**Work instruction**
From the data below, return each line in which the string "brown" is found.

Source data
══════════════════════════════

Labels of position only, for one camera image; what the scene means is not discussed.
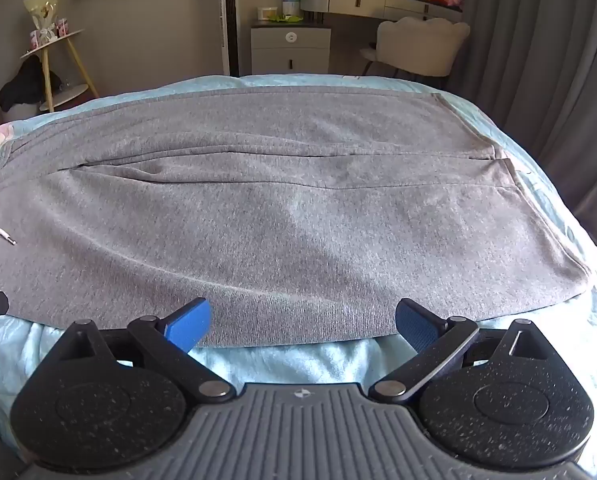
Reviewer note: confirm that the side table with yellow legs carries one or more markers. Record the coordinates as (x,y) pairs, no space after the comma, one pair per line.
(68,45)

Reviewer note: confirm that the grey sweater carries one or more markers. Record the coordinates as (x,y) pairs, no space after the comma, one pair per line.
(278,210)

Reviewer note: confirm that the green item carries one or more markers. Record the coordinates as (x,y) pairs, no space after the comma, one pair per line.
(286,18)

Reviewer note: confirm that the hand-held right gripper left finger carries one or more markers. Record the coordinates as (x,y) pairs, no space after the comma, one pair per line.
(191,322)

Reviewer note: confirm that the wrapped flower bouquet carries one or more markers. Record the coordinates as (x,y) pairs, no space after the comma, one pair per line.
(43,10)

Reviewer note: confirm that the grey curtain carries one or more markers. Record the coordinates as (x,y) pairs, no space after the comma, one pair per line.
(538,60)

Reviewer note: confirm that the black cloth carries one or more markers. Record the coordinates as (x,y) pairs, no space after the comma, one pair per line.
(26,85)

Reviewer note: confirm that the pink cup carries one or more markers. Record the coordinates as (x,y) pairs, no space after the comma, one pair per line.
(63,26)

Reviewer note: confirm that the grey white dressing table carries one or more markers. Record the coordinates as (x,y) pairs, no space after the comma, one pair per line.
(368,2)

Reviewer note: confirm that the small white box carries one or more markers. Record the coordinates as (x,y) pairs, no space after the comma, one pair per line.
(267,13)

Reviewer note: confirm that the white tower fan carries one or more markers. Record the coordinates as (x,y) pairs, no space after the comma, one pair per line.
(226,20)

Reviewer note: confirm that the light blue printed blanket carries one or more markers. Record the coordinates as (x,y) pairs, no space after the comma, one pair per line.
(278,360)

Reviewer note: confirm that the blue white canister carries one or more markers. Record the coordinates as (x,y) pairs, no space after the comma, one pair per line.
(292,1)

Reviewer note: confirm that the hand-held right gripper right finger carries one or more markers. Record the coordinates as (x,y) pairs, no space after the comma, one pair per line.
(418,325)

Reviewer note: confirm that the white grey nightstand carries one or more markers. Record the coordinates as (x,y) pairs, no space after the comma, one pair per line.
(288,50)

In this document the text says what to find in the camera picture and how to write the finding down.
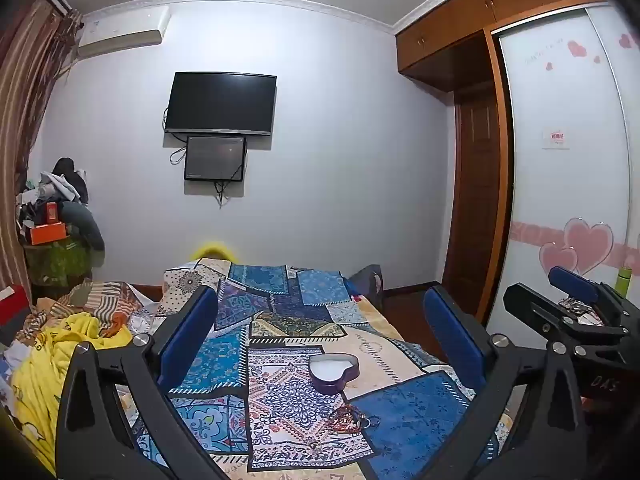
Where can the small black monitor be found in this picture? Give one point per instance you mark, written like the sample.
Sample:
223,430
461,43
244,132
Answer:
215,157

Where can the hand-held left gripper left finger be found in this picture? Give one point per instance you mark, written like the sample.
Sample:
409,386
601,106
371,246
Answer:
187,330

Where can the yellow blanket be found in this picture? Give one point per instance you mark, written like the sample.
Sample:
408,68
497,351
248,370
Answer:
45,370

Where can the dark bag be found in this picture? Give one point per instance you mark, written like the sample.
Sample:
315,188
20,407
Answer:
367,282

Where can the purple heart-shaped tin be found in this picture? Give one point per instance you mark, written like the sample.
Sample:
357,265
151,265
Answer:
325,384

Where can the green bottle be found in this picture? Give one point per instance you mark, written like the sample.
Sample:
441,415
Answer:
622,282

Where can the red fabric cushion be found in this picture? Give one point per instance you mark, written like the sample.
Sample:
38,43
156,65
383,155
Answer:
12,307

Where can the small red box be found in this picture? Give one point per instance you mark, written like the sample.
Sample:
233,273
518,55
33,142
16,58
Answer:
52,212

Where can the blue patchwork bedsheet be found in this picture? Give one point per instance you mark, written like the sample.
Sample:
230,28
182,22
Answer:
280,395

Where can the orange box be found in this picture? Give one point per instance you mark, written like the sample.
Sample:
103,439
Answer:
47,234

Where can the green cloth-covered stand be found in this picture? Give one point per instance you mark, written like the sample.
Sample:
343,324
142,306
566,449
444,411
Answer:
57,265

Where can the brown wooden door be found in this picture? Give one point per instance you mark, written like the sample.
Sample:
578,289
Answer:
475,185

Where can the wooden wardrobe cabinet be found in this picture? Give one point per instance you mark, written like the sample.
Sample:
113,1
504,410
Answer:
450,25

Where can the yellow plastic chair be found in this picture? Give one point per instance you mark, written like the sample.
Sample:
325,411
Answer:
212,249

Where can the black wall television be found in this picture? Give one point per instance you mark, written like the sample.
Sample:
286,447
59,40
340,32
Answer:
220,102

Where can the pile of clothes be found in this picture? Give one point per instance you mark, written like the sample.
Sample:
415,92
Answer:
65,185

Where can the brown striped curtain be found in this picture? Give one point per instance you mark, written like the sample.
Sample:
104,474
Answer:
25,110

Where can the white air conditioner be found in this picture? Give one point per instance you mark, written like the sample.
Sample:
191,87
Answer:
120,30

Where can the red and white door sticker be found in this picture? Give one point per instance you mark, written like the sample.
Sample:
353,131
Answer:
556,140

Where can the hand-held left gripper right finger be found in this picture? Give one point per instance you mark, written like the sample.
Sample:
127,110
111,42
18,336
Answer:
450,330

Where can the striped patterned quilt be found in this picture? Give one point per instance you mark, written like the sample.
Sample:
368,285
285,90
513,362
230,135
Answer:
100,300

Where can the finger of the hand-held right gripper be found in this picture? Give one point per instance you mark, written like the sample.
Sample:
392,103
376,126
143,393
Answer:
535,310
572,282

══════════════════════════════

**Finished task**
Where can the brown wooden door be found in this picture? Give one point per instance you mark, written like the sample.
Where can the brown striped curtain be found in this picture? Give one point per instance you mark, written like the sample.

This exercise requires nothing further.